From his perches on the Appropriations Committee, the Defense Appropriations Subcommittee, the Intelligence Committee, and even the Ethics Committee, Wilson maneuvered and horse-traded the money into CIA coffers, where Avrakotos wiggled it through loopholes and built the Afghan program into the largest department in the Agency. While scandals rocked the comparatively small Iran-Contra operation, Avrakotos and his team were breaking every rule in the book.

They bought captured PLO weapons from Israel to give to the mujahideen. They secured massive donations from Saudi Arabia and Egypt. They even enlisted Communist China to manufacture ammunition for the Afghans to use against the Communist Soviets. While Oliver North was testifying before a skeptical nation, these men were running roughshod over the rules.

Wilson, who is now retired from Congress but remains on Capitol Hill as a Pakistan lobbyist, has no regrets about the operation. Avrakotos and many others involved in the operation agree, and maintain that the Red Army's defeat in Afghanistan directly led to the collapse of the Soviet Union.
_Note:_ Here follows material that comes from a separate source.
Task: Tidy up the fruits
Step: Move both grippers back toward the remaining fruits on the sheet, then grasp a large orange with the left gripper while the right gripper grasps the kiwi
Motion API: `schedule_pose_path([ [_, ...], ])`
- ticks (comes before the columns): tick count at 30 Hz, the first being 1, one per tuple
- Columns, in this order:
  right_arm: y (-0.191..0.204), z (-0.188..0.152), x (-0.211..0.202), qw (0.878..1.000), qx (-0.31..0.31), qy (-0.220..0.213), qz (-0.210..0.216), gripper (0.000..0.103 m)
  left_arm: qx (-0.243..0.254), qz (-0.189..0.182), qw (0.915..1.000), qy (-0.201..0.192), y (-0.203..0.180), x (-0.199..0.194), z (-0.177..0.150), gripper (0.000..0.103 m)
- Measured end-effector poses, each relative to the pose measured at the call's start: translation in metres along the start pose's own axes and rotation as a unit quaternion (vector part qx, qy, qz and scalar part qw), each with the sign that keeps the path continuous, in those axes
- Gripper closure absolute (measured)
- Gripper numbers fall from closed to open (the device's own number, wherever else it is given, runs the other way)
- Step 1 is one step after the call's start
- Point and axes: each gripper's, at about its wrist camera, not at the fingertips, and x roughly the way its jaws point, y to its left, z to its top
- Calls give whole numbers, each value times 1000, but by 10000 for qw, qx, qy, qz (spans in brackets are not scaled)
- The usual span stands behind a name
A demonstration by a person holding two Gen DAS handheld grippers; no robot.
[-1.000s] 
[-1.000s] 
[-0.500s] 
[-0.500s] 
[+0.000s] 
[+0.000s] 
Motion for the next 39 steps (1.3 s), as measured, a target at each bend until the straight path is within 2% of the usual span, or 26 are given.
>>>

It can never be conclusively proven that the Red Army's humiliating withdrawal from Afghanistan in 1989 hastened the demise of the Soviet Union two years later, but one thing is clear: The campaign launched by Charlie Wilson and Gust Avrakotos was directly responsible for that withdrawal, and put an end to the myth of invincibility that had surrounded the Russian advance for nearly half a century.

But neither Wilson nor Avrakotos were prepared for what would follow this apparent victory. For as the Soviets were retreating, so were the Americans. Satisfied that their job was done, the CIA abruptly curtailed its presence in Afghanistan, leaving the fractious tribes to their own devices. Except now, their own devices included immense caves full of high-tech weaponry.

Few in the U.S. seemed concerned that billions of dollars of equipment and training were now in the hands of extreme Islamic fundamentalists. Worse, no one appreciated that over the course of the war, the CIA had encouraged patron countries such as Saudi Arabia and Egypt to send volunteers to support the mujahideen. Volunteers like Osama bin Laden, who had their own agendas, and who would later help install the brutal Taliban regime.

In addition, the U.S. reliance on Pakistan had forced our government to turn a blind eye to Zia's nuclear program, which was eventually successful, and now makes nonproliferation in Southeast Asia all but moot. Relations with Pakistan's strict military regime continue, due to current needs of our new Afghan campaign.

Add this to the fact that all manner of chemical and biological weapons were being sold to Saddam Hussein by the U.S. during the period of the Afghan War, and the powderkeg of the early 21st century begins to take shape.

Not two years after the end of the Afghan War, ruthless CIA darlings like Gulbiddin Hekmatyar and Ahmad Shah Massoud--picked for support by the U.S. because of their bloodthirsty zeal--were denouncing the United States' interference in Iraq and Saudi Arabia. Hekmatyar and Massoud were committing unspeakable atrocities with U.S. weaponry, even while the puppet regime the Soviets had put in place was talking about democratic reform. Still the U.S. paid lip service to the mujahideen, who eventually took over the country and created a haven for anti-American extremists from around the world.

In Charlie Wilson's War, veteran 60 Minutes producer George Crile documents this history with a zest for great storytelling, illuminating these fascinating characters, for better or worse, and putting events in their context. Simply put, this is a piece of United States history that should not be forgotten. For as Charlie Wilson's War shows us, the enemy of our enemy is not necessarily our friend.